Smooth is the best way. ohhhhhhh yes smooth.


----------



## Nonskimmer (Apr 19, 2006)

Uh-huh, yes agreed. Many, many casualties on both sides. Nasty business.


----------



## Hunter368 (Apr 19, 2006)

yes China and USA would get ugly as stated before. China does not care to much about deaths on their side and USA is very touchy about deaths. I think for the USA general pop to except it China would have to do something first on par with what Japan did to the USA in WW2. Now where would this fight happen???? That would be interesting to me.


----------



## elmilitaro (Apr 19, 2006)

Me too.


----------



## Nonskimmer (Apr 19, 2006)

Perhaps as stated before, the ever present issue of Taiwan would spark the war.
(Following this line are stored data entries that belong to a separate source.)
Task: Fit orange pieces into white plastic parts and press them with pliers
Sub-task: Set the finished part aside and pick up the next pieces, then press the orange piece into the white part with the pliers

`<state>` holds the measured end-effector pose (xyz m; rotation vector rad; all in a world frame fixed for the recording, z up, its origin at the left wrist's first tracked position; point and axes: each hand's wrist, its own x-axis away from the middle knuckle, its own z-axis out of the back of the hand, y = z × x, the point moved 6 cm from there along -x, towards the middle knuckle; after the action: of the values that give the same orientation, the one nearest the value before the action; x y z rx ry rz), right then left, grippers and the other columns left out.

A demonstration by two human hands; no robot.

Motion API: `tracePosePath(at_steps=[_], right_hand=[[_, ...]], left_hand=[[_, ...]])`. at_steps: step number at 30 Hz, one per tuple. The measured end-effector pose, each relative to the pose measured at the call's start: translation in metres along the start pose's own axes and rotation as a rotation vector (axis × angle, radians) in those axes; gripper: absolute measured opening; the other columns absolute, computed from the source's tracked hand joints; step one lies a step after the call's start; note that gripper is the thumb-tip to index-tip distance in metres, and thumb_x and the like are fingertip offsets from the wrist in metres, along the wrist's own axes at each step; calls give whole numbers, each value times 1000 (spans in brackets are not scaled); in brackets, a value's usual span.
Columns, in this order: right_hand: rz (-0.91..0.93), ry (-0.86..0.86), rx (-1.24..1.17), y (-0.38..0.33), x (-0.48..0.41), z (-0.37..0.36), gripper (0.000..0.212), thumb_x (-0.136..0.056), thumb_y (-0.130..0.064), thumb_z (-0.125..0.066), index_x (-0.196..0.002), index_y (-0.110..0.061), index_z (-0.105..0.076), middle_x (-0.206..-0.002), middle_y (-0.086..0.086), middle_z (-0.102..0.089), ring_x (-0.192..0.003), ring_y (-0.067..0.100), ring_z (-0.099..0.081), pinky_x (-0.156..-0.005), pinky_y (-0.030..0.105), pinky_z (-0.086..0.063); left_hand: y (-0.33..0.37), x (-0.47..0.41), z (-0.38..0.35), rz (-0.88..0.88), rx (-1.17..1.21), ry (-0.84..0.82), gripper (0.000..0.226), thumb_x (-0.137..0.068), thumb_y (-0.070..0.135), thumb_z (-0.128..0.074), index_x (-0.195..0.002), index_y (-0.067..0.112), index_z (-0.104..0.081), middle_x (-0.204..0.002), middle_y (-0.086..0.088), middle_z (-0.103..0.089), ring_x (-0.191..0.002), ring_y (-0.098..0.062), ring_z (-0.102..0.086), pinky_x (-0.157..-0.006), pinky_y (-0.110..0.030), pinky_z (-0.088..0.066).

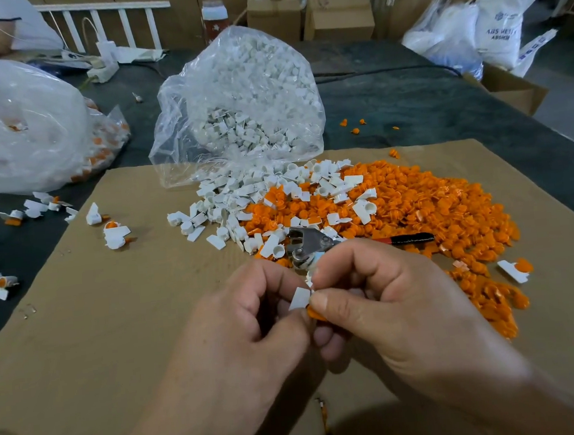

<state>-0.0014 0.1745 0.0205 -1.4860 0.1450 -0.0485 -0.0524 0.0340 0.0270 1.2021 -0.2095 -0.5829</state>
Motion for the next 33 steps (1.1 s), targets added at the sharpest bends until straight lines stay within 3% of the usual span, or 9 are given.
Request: tracePosePath(at_steps=[5,8,10,13,17,22,24,27,33], right_hand=[[-35,-25,-4,-1,1,-1,15,-84,-21,-65,-93,-32,-67,-74,7,-70,-64,24,-70,-57,42,-59],[-44,-34,30,-4,2,-2,19,-84,-22,-64,-96,-37,-66,-78,5,-71,-64,23,-70,-57,43,-60],[-43,-27,104,-5,3,0,21,-88,-23,-64,-99,-40,-64,-81,3,-71,-65,20,-70,-58,40,-60],[42,55,417,-11,6,6,16,-91,-35,-61,-104,-44,-59,-90,-11,-66,-75,8,-66,-64,23,-57],[171,251,942,-26,5,22,28,-87,-52,-46,-110,-39,-56,-104,-25,-52,-100,-4,-46,-79,8,-38],[103,256,1230,-23,2,28,42,-91,-41,-52,-132,-30,-49,-129,-11,-46,-123,9,-33,-97,27,-33],[-23,149,1368,-12,1,28,55,-92,-42,-47,-143,-34,-30,-144,-9,-29,-136,15,-18,-109,39,-26],[-135,48,1441,0,0,33,63,-93,-49,-35,-147,-38,-7,-154,-9,-7,-144,15,-1,-116,40,-14],[-134,64,1532,-3,-2,45,63,-91,-48,-36,-144,-40,-5,-150,-12,-21,-138,14,-16,-109,41,-18]], left_hand=[[-3,-3,1,-35,-3,-27,22,-68,36,-67,-89,42,-67,-69,8,-68,-59,-9,-61,-55,-27,-51],[-7,-3,-1,-16,77,-110,32,-64,47,-69,-95,41,-68,-75,3,-71,-68,-19,-68,-62,-40,-57],[-6,-3,-1,-45,56,-136,31,-67,50,-66,-96,40,-68,-77,4,-72,-67,-18,-67,-59,-41,-56],[-8,-5,2,-18,60,-92,32,-64,53,-67,-93,39,-69,-71,6,-68,-60,-14,-64,-54,-32,-54],[-17,-12,7,142,404,23,17,-64,18,-74,-80,22,-75,-63,-8,-60,-52,-17,-60,-46,-24,-49],[-19,-12,7,265,641,37,13,-63,9,-70,-75,12,-74,-61,-10,-57,-48,-13,-56,-38,-22,-44],[-17,-12,7,276,658,20,13,-63,9,-70,-75,12,-73,-61,-10,-57,-48,-12,-55,-39,-21,-44],[-18,-13,7,290,659,0,12,-63,9,-69,-73,13,-73,-59,-12,-56,-46,-13,-54,-40,-21,-44],[-21,-13,8,292,665,5,12,-64,10,-70,-74,13,-73,-60,-10,-55,-49,-14,-54,-40,-22,-45]])
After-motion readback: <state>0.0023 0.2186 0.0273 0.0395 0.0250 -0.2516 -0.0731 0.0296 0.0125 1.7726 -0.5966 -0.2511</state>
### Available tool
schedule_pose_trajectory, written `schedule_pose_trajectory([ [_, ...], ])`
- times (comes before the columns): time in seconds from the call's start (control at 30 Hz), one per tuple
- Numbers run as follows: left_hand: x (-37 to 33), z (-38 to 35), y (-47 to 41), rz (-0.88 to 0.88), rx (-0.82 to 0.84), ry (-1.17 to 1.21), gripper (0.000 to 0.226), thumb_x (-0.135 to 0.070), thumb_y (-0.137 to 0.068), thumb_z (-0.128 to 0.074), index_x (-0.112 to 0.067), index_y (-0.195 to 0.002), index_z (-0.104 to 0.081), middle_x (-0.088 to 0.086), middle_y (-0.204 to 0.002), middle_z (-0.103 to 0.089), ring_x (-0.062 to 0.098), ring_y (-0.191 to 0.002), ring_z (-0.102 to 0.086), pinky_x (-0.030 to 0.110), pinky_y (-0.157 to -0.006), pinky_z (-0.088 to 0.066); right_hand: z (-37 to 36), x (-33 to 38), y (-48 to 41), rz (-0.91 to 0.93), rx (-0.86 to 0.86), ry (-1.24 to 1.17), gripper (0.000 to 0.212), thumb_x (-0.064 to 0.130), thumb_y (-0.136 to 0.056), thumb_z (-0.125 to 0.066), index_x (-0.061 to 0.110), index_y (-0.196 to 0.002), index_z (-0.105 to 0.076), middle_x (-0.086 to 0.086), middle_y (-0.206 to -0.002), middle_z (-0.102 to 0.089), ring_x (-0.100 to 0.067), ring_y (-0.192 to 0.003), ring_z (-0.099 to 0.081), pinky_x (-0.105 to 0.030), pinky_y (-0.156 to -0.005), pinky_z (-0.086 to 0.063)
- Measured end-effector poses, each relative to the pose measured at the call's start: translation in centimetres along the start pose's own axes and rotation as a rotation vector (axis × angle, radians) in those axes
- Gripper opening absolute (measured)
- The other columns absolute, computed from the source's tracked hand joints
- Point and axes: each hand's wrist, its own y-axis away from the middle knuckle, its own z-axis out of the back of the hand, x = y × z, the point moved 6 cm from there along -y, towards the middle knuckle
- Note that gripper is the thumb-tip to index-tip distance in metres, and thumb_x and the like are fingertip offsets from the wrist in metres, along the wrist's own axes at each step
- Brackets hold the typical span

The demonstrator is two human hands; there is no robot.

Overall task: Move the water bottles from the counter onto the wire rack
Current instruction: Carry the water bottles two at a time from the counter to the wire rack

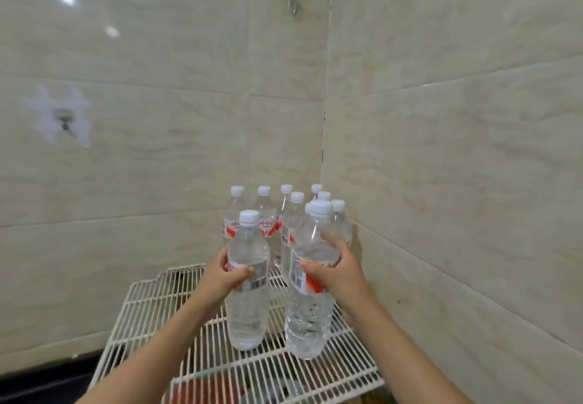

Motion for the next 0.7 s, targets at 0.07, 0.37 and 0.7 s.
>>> schedule_pose_trajectory([
  [0.07,0.9,0.9,-1.1,0.020,0.000,-0.008,0.080,-0.024,-0.040,-0.072,-0.006,-0.114,-0.051,0.007,-0.087,-0.064,0.013,-0.069,-0.060,0.018,-0.054,-0.047,-1.2,-1.3,-1.2,-0.013,0.045,0.025,0.071,0.021,-0.070,-0.076,0.028,-0.130,-0.039,0.002,-0.126,-0.046,-0.020,-0.114,-0.051,-0.042,-0.100,-0.046],
  [0.37,-0.2,3.0,-3.4,0.130,0.336,0.061,0.088,-0.008,-0.051,-0.061,-0.018,-0.135,-0.035,0.024,-0.128,-0.050,0.039,-0.111,-0.054,0.043,-0.090,-0.051,-3.4,-4.4,-3.7,-0.061,0.119,0.056,0.077,0.020,-0.067,-0.078,0.028,-0.132,-0.038,-0.003,-0.138,-0.043,-0.022,-0.122,-0.046,-0.044,-0.103,-0.043],
  [0.7,-0.9,0.1,1.8,-0.018,-0.541,-0.645,0.112,-0.048,-0.057,-0.078,-0.023,-0.144,-0.012,0.006,-0.142,-0.035,0.023,-0.131,-0.036,0.039,-0.105,-0.037,-2.8,-4.5,-3.4,-0.011,0.154,0.132,0.078,0.023,-0.068,-0.078,0.029,-0.133,-0.036,-0.001,-0.142,-0.040,-0.025,-0.127,-0.043,-0.051,-0.104,-0.041],
])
China still considers it little more than a rogue province, and has never given up on their claim to it.


----------



## Delusional (Apr 19, 2006)

Lol, NS, way to attempt to stay on topic. Les, I laughed at your comment...
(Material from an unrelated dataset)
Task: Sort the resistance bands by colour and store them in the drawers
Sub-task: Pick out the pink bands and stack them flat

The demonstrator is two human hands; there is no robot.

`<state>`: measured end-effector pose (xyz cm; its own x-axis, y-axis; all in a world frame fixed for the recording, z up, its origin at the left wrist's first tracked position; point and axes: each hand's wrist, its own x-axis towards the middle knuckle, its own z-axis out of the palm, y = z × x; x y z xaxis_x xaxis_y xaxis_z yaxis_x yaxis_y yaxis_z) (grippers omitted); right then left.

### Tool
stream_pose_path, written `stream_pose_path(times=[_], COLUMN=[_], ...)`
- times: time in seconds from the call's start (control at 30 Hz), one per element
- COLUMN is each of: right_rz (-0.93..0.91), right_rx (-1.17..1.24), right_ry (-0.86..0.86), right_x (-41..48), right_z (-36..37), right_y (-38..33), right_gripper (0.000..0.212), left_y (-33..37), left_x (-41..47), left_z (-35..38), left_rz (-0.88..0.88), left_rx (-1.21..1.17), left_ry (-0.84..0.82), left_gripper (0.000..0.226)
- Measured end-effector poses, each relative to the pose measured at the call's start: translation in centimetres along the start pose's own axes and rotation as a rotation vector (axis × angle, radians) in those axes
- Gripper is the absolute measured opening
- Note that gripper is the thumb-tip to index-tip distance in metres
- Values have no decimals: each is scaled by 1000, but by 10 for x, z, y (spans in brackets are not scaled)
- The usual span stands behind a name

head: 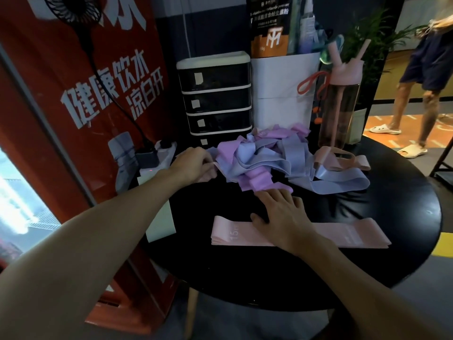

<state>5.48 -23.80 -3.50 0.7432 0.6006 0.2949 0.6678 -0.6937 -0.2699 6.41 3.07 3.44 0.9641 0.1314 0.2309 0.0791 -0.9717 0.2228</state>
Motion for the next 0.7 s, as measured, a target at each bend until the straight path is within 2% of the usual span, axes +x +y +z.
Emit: stream_pose_path(times=[0.2, 0.4, 0.47, 0.6, 0.63, 0.7], right_rz=[48, 161, 155, 105, 79, 19], right_rx=[78, 237, 272, 582, 612, 622], right_ry=[0, 126, 118, 177, 212, 291], right_x=[0, 2, 4, 10, 11, 13], right_z=[-6, -20, -29, -54, -57, -61], right_y=[-1, 0, -2, -12, -15, -23], right_gripper=[49, 38, 45, 88, 93, 88], left_y=[18, 40, 47, 67, 71, 80], left_x=[-14, -27, -30, -37, -38, -40], left_z=[-30, -63, -69, -77, -78, -80], left_rz=[26, 133, 175, 225, 233, 253], left_rx=[-134, -313, -341, -376, -385, -398], left_ry=[128, 128, 136, 136, 136, 143], left_gripper=[15, 17, 18, 15, 15, 14])
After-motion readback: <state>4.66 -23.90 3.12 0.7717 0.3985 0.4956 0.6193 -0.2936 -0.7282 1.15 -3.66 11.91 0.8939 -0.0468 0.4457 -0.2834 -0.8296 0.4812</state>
If the U.S. ever went to war with China, I would see it being because of a war between Japan and China. And the U.S. would have the huge advantage of having more military bases and allies near China than China has near the U.S. Obviously, the war would be mostly naval and aerial. In both facets, the U.S. would do considerably better than China. Technology and money dominates. Any ground fighting would take place in China (or Japan, if the war started as I speculated it would). China would dominate the ground war, but with considerable damage to Chinese civilians, industry, and farmland. The U.S. would keep ground fighting to a minimum and would only engage in ground combat, I think, after some severe bombing. All in all, I think the U.S. could win, but there would obviously be some severe damage in terms of human life and economy on both sides of the war.

Well, that's what I think. Have a good day everyone!


----------



## Hunter368 (Apr 19, 2006)

Nonskimmer said:


> Perhaps as stated before, the ever present issue of Taiwan would spark the war. China still considers it little more than a rogue province, and has never given up on their claim to it.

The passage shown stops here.